Y él intentaba consolarla: «¡Pero no, amor, vamos, no digas eso! Ya lo hemos hablado mil veces, ya lo sabes: es una cuestión de marca personal. Mis patrocinadores prefieren que aparezca soltero: así me siguen más chicas y también muchos más chicos. ¡Solo son estrategias de marketing que no tienen nada que ver con nuestro amor!».
Para entonces eran ya las dos y cuarto, lady Coleman, y la perorata continuaba. Así que me levanté de la cama y, en batín, llamé a la puerta de su habitación. Los dos se callaron enseguida, porque no se lo esperaban. Después, Álvaro Moret entreabrió la puerta desnudo. Debió de pensar que, como estaba oscuro, no me daría cuenta. Sin embargo, ¡la luz del pasillo estaba encendida y se veía todo!
«Oye, le dije, ya sé que no es asunto mío, pero tu novia tiene razón: mañana le subes de una vez a Instagram la dichosa foto, pero ahora dejad de armar jaleo, porque son casi las tres de la madrugada y quiero dormir».
«¡Ay! No sabe cuánto lo siento, señora, no pensamos que podíamos molestarla. ¿Se oye todo?».
«Todo, le contesté, hasta el concurso de eructos y pedos. De todas formas, ¡la próxima vez que abras la puerta a una señora ponte unos calzoncillos!».
Al día siguiente, me crucé de nuevo con él en Villa Soledad, lady Coleman. Debería haber visto la cara que puso cuando nos volvimos a ver.
«¡Dios mío! ¡Pero si usted es la señora de anoche! Disculpe otra vez. ¡Menuda vergüenza!
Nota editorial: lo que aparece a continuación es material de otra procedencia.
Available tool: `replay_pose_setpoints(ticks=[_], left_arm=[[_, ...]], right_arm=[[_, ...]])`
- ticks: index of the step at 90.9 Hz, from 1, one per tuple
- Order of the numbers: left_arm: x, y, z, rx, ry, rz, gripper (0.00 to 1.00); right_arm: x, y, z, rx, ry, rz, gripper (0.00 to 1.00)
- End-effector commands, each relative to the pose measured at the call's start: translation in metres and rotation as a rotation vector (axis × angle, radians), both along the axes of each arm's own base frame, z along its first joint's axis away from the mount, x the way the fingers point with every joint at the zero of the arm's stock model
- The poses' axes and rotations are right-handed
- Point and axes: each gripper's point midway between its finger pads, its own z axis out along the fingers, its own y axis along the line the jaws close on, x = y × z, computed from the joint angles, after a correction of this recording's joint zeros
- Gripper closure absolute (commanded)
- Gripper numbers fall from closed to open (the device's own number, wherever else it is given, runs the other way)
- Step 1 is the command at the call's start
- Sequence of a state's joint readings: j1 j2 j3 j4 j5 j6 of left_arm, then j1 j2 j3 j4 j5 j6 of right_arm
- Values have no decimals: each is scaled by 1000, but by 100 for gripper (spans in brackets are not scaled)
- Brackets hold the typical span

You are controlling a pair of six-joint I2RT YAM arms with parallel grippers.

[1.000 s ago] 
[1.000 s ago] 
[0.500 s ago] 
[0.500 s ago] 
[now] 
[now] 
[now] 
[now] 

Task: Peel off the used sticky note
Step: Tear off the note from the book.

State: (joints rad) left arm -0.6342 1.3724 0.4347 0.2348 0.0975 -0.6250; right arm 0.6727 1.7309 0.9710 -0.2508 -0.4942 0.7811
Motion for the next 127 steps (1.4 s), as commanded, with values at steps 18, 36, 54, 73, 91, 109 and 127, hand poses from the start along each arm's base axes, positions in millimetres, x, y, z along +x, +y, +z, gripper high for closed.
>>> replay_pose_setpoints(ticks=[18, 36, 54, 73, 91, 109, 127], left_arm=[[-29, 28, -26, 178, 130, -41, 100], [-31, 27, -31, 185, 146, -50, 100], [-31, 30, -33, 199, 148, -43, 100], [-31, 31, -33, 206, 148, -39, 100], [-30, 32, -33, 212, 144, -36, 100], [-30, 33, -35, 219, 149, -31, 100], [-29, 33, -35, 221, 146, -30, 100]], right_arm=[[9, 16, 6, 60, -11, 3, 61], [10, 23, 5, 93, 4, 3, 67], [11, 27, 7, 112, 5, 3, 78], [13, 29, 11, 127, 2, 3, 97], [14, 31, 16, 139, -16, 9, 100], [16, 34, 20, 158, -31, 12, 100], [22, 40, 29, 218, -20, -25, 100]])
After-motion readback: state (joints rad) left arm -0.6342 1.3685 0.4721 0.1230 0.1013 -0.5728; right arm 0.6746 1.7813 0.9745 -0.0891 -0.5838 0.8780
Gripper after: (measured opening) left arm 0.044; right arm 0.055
Espero poder contar con su discreción…», me dijo.
«Por supuesto», lo tranquilicé.
Imagínese mi sorpresa cuando descubrí que un elemento semejante, un bárbaro, había ganado una beca en un centro internacional para la preservación de la poesía y la literatura. ¡Donde antaño se había alojado Pier Paolo Pasolini!
—Señora Pistuddi, ¿está acaso insinuando que el escritor catalán Álvaro Moret no era digno de ser invitado a Villa Soledad?
—No, no lo estoy insinuando, ladyColeman. ¡Lo estoy afirmando!
—¡Señora Pistuddi! Le recuerdo que Álvaro Moret vendió un millón de copias de su libro El influencer perfecto, que, además, se convirtió en un éxito editorial en muchos países.
—Pasolini era un escritor, Sciascia también. Álvaro Moret solo era un canalla al que seguían un millón de personas en Instagram. Por si fuera poco, ni siquiera escribió el tal libro. En el mundillo literario lo saben todos, es un secreto a voces. El influencer perfecto es obra de Francisco López Venezuela, que trabaja como redactor en una editorial española.
—¿He oído bien? ¿Está diciendo que Álvaro Moret no escribió ni una sola palabra del superventas internacional en el que cuenta cómo pasó de ser el hijo de un zapatero a convertirse en uno de los influencers más famosos del mundo?